-- Provided data follows --

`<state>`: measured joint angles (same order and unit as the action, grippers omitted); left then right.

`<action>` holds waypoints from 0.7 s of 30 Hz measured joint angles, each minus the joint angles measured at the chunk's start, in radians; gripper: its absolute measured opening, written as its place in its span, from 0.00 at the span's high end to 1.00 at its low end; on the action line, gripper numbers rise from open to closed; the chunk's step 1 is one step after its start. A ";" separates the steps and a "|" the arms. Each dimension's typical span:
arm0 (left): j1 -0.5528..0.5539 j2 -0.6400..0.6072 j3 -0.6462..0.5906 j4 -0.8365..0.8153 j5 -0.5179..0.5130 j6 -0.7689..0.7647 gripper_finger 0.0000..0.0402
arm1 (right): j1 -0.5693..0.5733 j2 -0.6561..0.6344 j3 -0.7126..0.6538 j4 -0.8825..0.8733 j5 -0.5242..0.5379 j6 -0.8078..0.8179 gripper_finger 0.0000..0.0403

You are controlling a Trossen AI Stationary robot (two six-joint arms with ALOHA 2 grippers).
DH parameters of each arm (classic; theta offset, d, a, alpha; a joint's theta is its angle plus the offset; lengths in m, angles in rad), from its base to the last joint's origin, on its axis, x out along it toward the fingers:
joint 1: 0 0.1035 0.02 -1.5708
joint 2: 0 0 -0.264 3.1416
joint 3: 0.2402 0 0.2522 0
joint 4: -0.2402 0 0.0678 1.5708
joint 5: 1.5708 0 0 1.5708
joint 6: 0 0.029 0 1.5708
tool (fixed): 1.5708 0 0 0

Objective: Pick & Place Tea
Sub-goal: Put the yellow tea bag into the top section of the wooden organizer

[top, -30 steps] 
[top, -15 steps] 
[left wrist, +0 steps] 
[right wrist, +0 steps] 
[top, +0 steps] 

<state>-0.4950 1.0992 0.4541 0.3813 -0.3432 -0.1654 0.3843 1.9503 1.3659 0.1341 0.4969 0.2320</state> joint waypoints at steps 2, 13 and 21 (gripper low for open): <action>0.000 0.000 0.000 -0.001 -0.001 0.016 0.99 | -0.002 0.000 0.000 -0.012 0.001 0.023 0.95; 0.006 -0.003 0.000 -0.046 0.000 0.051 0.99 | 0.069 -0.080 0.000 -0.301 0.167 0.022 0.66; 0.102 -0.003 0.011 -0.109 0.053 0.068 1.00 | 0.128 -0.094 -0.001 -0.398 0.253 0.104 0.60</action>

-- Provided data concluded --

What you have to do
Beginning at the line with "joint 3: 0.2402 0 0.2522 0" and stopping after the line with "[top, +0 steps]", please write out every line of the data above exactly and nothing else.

Response below
joint 3: 0.2402 0 0.2522 0
joint 4: -0.2402 0 0.0678 1.5708
joint 5: 1.5708 0 0 1.5708
joint 6: 0 0.029 0 1.5708
tool (fixed): 1.5708 0 0 0

Objective: Pick & Place Tea
Sub-goal: Put the yellow tea bag into the top section of the wooden organizer

[top, -30 steps] 
[top, -15 steps] 
[left wrist, +0 steps] 
[right wrist, +0 steps] 
[top, +0 steps] 

No further work remains on the exercise.